Snapshot & memories: All kids do these days is play video games

Note: I started this post three years ago and just let it sit in my drafts. It's time for final revisions and publication!

This snapshot is circa 1982 or 1983, and that's Yours Truly in the Philadelphia Phillies T-shirt and ineffective haircut, grinning while playing the Atari 2600 in the den of the house on Oak Crest Lane in Wallingford, Pennsylvania. We would have been visiting from Montoursville at that point, unless it was after Summer 1983, when we moved to Largo, Florida. Two of the Atari games I most remember playing at that house were Night Driver and Breakout, but those are both paddle-controller games and I'm clearly holding a joystick. So perhaps I was playing Combat, or some other 2600 game.

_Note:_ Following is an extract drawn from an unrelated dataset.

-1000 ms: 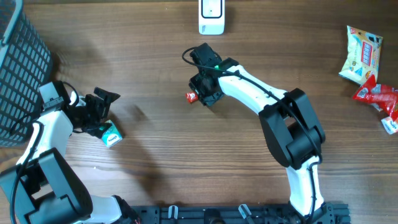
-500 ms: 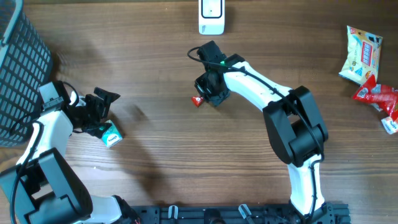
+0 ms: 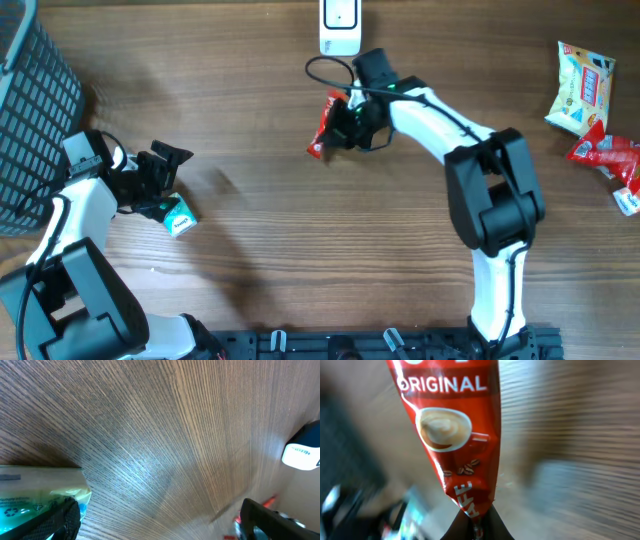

The small den, which was my grandmother's (Helen's) office toward the end of her life, doubled as the TV and gaming room for the four grandkids during visits and also after Mom, Adriane and I moved into the house in early 1986. 

There was way too much furniture stuffed into the little room, including a television, a cot-sized bed, a large wooden cabinet (which is now my bedroom in Arizona) and a metal desk, which was nestled tightly between a pair of built-in bookshelves protruding from one wall.

My proportions are a bit off, but at right you can see how the room basically looked. Between video gaming, the TV (which was hooked up for cable) and various PCs sitting on the desk, family members spent a lot of time in this room from 1980 onward. And after my grandmother died and Mom lived at Oak Crest Lane alone, she spent a lot of her time there, mostly surfing the internet and checking email.

So the room saw a lot of America's fast-moving videogame and computing history between 1980 and 2015. In addition to Atari 2600 cartridges, there was an early IBM PC clone; later PCs running various iterations of Microsoft Windows; dot-matrix printers and then inkjet printers; Sierra On-Line games, the Oregon Trail, early genealogy software, mahjong games, Infocom games and more. 

Meanwhile, the walls around all this technology remained the same, filled with artwork from world travels many decades previous. A lot of the artwork was sold or donated when Mom moved out of the house. And we got rid of almost all the rest after Mom died in 2017. But I've kept a few pieces. My bedrooms in both Dover (first photo) and here in Florence (second photo) have some faint echoes of that tiny den where I sat and played Atari.